Dotto focused on #UnitedAgainstJehad, an intentionally misspelled hashtag that was mentioned more than 40,000 times by nearly 6,000 accounts between May 12 and May 17. The analysis found that the hashtag was at the heart of a coordinated campaign aimed at trending it from tropics to Muslims that Indian Hindu nationalists have been promoting for years – such as love jihad, an unsubstantiated conspiracy theory that Muslims Men accused of converting Hindu women to Islam through marriage. Ten percent of the accounts using the hashtag were created in May.
“It was clear that they were using the Israel-Palestine conflict to promote their own narratives on Twitter in India and around the world, given the attention it brought online,” Dotto said.
Although India had previously avoided engaging in the region, India-Israel relations improved dramatically under Modi, who became the first Indian Prime Minister to visit the country in 2017. This is partly because the leaders of both countries are conservative nationalists. In addition, the right-wing in India draws on its country’s longstanding rivalry with neighboring Pakistan.
“India’s right wing finds Israel fascinating for a number of reasons,” Jency Jacob, editor-in-chief of Boom, a leading Indian fact-checking organization, told BuzzFeed News. “It is a small country surrounded by Muslim neighbors that are fighting against it. It has a strong leader who is focused on protecting its borders.”
“Whenever there is tension between one Islamic country and another, the far-right ecosystem attracts those who are not Muslim,” added Jacob. “For them it is a natural aggression that expresses all of their prejudices against Muslims in general.”

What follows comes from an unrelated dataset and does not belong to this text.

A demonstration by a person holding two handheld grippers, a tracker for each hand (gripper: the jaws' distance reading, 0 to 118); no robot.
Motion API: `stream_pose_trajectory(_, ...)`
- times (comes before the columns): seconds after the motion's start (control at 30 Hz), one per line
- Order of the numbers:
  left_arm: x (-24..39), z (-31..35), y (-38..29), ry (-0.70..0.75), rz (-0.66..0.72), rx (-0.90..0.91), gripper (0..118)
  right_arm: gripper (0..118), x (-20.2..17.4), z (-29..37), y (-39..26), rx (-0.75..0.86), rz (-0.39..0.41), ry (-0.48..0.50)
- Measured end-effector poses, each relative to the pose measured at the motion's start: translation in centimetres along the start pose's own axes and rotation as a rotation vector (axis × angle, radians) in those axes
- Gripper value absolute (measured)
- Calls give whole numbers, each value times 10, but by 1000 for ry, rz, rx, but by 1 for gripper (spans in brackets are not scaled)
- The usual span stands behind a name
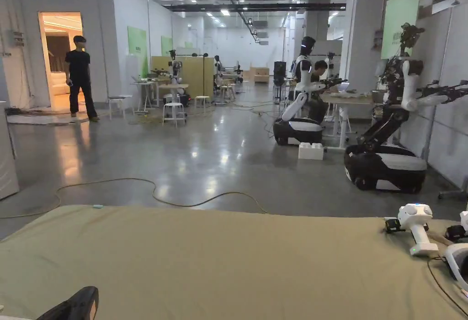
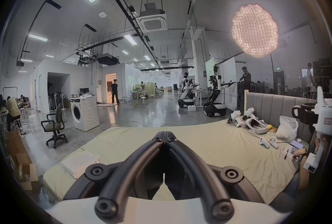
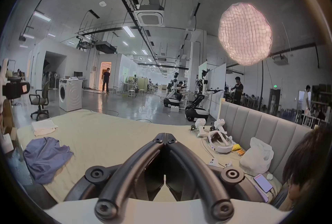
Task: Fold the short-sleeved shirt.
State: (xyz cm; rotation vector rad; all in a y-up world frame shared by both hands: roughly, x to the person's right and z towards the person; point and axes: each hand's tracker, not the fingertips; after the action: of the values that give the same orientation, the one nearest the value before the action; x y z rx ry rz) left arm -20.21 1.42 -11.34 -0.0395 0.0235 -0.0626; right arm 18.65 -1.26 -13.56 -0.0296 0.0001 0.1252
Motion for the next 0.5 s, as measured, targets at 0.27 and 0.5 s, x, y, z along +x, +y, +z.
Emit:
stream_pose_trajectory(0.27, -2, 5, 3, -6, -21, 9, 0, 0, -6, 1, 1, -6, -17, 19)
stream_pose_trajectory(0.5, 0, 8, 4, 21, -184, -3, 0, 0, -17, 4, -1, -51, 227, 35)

Members of India’s ruling Bharatiya Janata Party and their supporters have taken up the conflict. Tajinder Pal Singh Bagga, a BJP spokesman, called Islam a “virus” that “creates terrorism in the world” and said, “Israel is a vaccine against this virus, please support Israel.” He also claimed that Muslims believe “religion is greater than nation”. Each of Bagga’s tweets has thousands of retweets and likes. Hundreds of messages denigrating Muslims have also been routed through WhatsApp, Facebook’s own instant messaging app used by hundreds of millions of Indians.
“Most of the # IndiaStandWithIsrael tweet handles have been checked,” tweeted Rana Ayyub, a high-profile Indian journalist often approached by right-wing Modi supporters. “A common thread is a visceral hatred of Muslims and a bloodlust when Muslims are massacred and shown their place.”
When guard dogs in Israel struggled to keep up with the tide of hatred and lies, their counterparts outside the country didn’t have an easy time of it either. Boom, for example, has checked nearly two dozen stories, some of which identified Palestinians as forgers of their plight.
“It’s become one of our big topics,” Jacob told BuzzFeed News.
One of the misinformation incorrectly showed a sham burial organized by young Jordanians in 2020 to avoid the coronavirus lockdown when Palestinians faked a funeral for “international sympathy”. Another viral clip attempted to relay a 2017 report of Palestinian makeup artists as Palestinian residents feigning injuries during the current conflict.
“Oppression is transnational,” said Fatafta. “Islamophobia is the common denominator here.”